EXERCISE AIM: Show each line of the listing in which the word "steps" occurs.

SOURCE MATERIAL:
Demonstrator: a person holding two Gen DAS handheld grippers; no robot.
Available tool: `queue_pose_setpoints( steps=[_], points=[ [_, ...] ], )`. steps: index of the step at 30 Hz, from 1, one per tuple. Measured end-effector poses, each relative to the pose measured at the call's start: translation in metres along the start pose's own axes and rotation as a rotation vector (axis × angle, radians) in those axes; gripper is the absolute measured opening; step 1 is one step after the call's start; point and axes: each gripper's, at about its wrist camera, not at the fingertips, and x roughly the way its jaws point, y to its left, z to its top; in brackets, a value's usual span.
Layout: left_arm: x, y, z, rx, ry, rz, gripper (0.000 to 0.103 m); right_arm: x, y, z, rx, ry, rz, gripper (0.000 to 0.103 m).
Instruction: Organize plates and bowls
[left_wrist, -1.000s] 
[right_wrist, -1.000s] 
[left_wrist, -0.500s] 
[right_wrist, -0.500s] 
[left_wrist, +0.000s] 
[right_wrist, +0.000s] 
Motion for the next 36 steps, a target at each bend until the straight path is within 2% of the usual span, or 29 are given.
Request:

OUTPUT FOR THIS TASK:
Available tool: `queue_pose_setpoints( steps=[_], points=[ [_, ...] ], )`. steps: index of the step at 30 Hz, from 1, one per tuple. Measured end-effector poses, each relative to the pose measured at the call's start: translation in metres along the start pose's own axes and rotation as a rotation vector (axis × angle, radians) in those axes; gripper is the absolute measured opening; step 1 is one step after the call's start; point and axes: each gripper's, at about its wrist camera, not at the fingertips, and x roughly the way its jaws point, y to its left, z to its top; in brackets, a value's usual span.
Motion for the next 36 steps, a target at each bend until the straight path is within 2% of the usual span, or 29 are given.

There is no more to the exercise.